2.2. Mucus Properties

The surface of some Marine organisms is not easy to be attached by defiled organisms and can effectively reduce their swimming resistance in water, showing good antifouling and drag reduction ability. The reason is that its mechanism includes chemical antifouling mechanism and the synergistic effect of various antifouling mechanisms, which provides bionic objects for the development of bionic drag reduction materials and antiresistance mucus, as well as an important basis for the development of bionic antifouling materials [45]. At present, antifouling (AF) coating strategies are mainly used in bionic mucus antiadhesion coatings.
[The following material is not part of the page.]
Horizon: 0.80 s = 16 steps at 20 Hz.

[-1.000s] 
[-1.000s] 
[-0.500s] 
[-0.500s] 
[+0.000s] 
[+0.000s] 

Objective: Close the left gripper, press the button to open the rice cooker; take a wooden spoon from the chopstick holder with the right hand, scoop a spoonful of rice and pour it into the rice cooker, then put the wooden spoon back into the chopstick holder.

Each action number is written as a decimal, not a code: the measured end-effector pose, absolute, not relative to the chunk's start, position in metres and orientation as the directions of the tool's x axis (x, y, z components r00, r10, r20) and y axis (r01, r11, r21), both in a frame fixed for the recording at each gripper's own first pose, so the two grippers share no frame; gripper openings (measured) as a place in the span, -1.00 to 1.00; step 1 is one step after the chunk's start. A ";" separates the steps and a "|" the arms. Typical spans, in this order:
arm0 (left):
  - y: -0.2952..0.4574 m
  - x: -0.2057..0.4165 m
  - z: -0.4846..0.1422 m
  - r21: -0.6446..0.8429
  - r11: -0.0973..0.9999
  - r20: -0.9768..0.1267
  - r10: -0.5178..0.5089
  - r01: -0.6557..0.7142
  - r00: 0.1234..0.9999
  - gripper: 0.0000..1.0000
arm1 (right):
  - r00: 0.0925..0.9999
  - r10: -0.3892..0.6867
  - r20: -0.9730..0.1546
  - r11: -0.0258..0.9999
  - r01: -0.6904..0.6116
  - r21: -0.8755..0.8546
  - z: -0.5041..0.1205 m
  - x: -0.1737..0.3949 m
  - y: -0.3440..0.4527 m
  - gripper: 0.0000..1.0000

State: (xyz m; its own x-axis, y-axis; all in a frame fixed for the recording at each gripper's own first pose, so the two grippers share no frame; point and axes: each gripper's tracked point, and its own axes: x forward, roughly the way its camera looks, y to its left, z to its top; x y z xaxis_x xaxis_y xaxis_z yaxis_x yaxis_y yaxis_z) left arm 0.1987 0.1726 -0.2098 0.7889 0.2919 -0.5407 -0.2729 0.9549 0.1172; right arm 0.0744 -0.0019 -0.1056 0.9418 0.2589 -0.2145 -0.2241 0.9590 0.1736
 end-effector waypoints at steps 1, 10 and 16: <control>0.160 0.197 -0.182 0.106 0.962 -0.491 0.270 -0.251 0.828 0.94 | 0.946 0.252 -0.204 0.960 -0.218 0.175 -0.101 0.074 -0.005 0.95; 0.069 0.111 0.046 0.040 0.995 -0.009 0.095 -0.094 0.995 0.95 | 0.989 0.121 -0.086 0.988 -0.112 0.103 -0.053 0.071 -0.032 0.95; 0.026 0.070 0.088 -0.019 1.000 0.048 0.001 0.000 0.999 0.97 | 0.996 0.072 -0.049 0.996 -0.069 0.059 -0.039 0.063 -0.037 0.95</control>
Marine AF coating strategies can be divided into two categories: one is chemical coating and the other is pollution releasing coating. To make the coating more strongly adhere to the hull, polymers such as crosslinkers are needed.

2.2.1. Chemical AF Coating

Chemical antifouling coating technology is mainly based on the release of fungicides to inhibit the adhesion of Marine organisms [46]. Chemical antifouling coating of drag reduction technology can be traced back to the original [47] in 1625, but until the 1860s, but the actual use of paint is the main material of arsenic, copper, and mercury compounds as the agent, resin as the basic material of thermoplastic and cold plastic paint; since the 20th century, antifouling paint research is developing rapidly; but until 1970, copper and copper compounds (mainly cuprous oxide) have still been the main antifouling agent of antifouling paint, and sometimes with mercury oxide and organic metal compounds such as lead, mercury, arsenic, zinc, tin, and other antifouling agents. In the middle of the 1960s, the invention of tributyltin (TBT) self-polishing antifouling coating marked a new height of antifouling technology, and its wide application brought huge economic benefits to shipping industry. At first, TBT was incorporated into the traditional antiadhesion coating, mainly using surface poisons transmitted by a soluble matrix to inhibit the growth of Marine organisms, as shown in Figures 6(a) and 6(b). However, due to the difficulty in controlling the toxicity and number of poisons released through a soluble matrix, it is gradually replaced by self-polishing copolymer (SPC) coatings, in which TBT copolymer provides a biocide, but this provides a paint substrate, which is hydrolyzed in seawater and releases TBT. As the hydrolysis process increases, an unstable surface layer is exposed. Finally, a new layer of active coating appears, as shown in Figure 6(c). Although these measures do not prevent the settlement of fouling organisms, they can reduce the adhesion strength and also cause Marine organisms to shed with resistance when the hull is running, as shown in Figure 6(d).

Figure 6

Schematic diagram of (a) soluble matrix, (b) contact leaching, (c) self-polishing copolymer (SPC), and (d) the release coating [48].

However, AF coating can seriously affect nonobjective organisms, such as dolphins [49]. Organotin antifouling agents have good antifouling effects, but only 1/1010 organotin in seawater is enough to distort some Marine organisms and inhibit the reproduction of Marine organisms, and the Marine organisms containing organotin are not suitable for consumption. When using an antifouling agent containing cuprous oxide, when the concentration of cuprous oxide in seawater is 0.68 mg/L, it can inhibit the growth of various algae. When the concentration is 25~50 mg/L, it can poison diatoms and then bring harm to fish that feed on diatoms. In addition, AF coating technology may lead to accelerated corrosion of metal surface or damage of the protective layer on the hull, and it will seriously affect the water quality of the ocean, resulting in a double increase in the cost of sewage treatment.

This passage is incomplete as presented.